Friday, June 16, 2006

A New Plant Community


Ecology moves on, creating new plant communities where the old originals have lost vigor, or resistance. So we discovered on Tuesday's hike in Red Rocks. In the shadow of Ship Rock, we found this new plant association I'd never seen before, though the elements will no doubt be familiar to you, as they are to all of us! This is the kind of plant community that makes Europeans feel welcome when they visit our unfamiliar habitats.

Let's take a closer look... Of course, the familiar brown stalks are last year's seed shoots of Common Mullein (Verbascum thapsus). Can you see its light green rosettes ready to bloom this year? In the foreground is the clump of Showy Milkweed we discussed in yesterday's post. There's also a consistent, light brown background matrix of Cheatgrass, already seeded and dried for this season (and a great fire hazard).

In case you can't make out the rest, here's a labeled version. What makes a road bank of Mullein and Cheatgrass unusual to me? Its pals... Consorting here are darker green clumps of Catnip (Nepeta cataria), a patch of Musk Thistle (Carduus nutans), and pale blue stalks of Poison Hemlock (Conium maculatum), which normally prefers a little more moisture.
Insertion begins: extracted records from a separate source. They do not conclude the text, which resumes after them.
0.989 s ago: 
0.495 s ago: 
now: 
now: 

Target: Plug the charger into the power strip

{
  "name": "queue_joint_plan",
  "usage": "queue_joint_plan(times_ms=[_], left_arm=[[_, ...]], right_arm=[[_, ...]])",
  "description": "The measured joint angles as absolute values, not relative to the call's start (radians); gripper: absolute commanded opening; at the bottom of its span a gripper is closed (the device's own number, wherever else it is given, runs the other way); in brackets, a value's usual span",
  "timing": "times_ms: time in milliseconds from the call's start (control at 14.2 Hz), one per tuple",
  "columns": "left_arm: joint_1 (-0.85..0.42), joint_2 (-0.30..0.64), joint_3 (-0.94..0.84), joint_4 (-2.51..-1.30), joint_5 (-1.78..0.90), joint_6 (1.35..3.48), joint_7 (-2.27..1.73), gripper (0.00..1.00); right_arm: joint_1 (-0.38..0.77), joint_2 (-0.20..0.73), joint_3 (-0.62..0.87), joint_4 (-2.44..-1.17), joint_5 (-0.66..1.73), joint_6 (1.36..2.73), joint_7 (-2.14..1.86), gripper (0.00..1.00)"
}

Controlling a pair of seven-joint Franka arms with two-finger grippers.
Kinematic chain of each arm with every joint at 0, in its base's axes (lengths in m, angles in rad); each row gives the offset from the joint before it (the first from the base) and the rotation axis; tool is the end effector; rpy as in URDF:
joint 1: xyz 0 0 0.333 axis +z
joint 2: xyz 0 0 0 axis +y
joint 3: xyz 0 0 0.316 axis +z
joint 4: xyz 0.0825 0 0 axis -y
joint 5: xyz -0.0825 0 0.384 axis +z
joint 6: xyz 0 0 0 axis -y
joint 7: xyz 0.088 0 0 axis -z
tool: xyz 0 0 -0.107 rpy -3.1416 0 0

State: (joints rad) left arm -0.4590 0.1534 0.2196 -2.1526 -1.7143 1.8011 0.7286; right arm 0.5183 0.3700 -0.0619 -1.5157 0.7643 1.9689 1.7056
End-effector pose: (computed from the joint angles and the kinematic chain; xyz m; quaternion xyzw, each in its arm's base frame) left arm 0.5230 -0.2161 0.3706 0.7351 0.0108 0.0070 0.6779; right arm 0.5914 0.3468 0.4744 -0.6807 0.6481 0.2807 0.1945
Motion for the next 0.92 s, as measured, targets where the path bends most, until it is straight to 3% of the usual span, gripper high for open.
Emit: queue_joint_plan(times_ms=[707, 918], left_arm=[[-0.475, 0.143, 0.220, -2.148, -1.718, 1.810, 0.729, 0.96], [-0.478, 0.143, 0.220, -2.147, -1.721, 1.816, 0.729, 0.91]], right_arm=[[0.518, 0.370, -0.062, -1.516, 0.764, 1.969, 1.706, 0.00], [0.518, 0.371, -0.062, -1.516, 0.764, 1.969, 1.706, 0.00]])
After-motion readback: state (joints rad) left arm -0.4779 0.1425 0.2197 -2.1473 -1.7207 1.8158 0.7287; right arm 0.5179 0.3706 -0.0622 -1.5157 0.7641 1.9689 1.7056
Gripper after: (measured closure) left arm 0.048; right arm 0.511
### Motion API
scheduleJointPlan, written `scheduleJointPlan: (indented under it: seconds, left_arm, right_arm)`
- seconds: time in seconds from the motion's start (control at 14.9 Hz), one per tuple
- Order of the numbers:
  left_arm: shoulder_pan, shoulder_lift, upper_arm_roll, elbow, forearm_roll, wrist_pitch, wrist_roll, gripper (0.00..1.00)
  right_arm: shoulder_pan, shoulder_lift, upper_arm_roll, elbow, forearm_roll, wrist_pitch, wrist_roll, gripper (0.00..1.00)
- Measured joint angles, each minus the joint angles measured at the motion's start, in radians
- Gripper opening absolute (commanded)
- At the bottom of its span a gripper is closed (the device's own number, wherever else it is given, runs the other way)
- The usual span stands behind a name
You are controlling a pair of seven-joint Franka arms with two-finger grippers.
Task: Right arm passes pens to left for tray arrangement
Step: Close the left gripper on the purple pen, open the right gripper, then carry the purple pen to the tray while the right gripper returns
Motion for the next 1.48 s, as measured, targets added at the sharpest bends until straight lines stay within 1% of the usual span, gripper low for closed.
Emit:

Exiled in America from Russia, Vladimir Nabokov was struck with nostalgia at the sight of clover and dandelion in Oregon. These and the plants mentioned here, especially the Common Mullein, have gained a reputation as "white man's footsteps," simply because they've become so ubiquitous here in the "New World." Charles Darwin once teased American botanist Asa Gray because our wimpy native flora was being trounced by imports from Britain and Europe.*

Finches and Fritillaries enjoy the flowers of the Musk Thistle (and probably the Catnip as well when it blooms), so our natives are adapting to some of these new food sources. It's exciting that something has also started to focus on the Poison Hemlock, because every one of the bluish stalks in this picture is stripped of leaves. Bee Lady and I think this is a surprise, not a planned "biologicial control" introduction, but we're still trying to figure out who is virtually wiping out the Poison Hemlock here in Red Rocks, and whether this is happening elsewhere as well. Any ideas, please share them!

*See The Ends of the Earth, page 103, Donald Worster, Ed. for these stories from Alfred W. Crosby's book on Ecological Imperialism.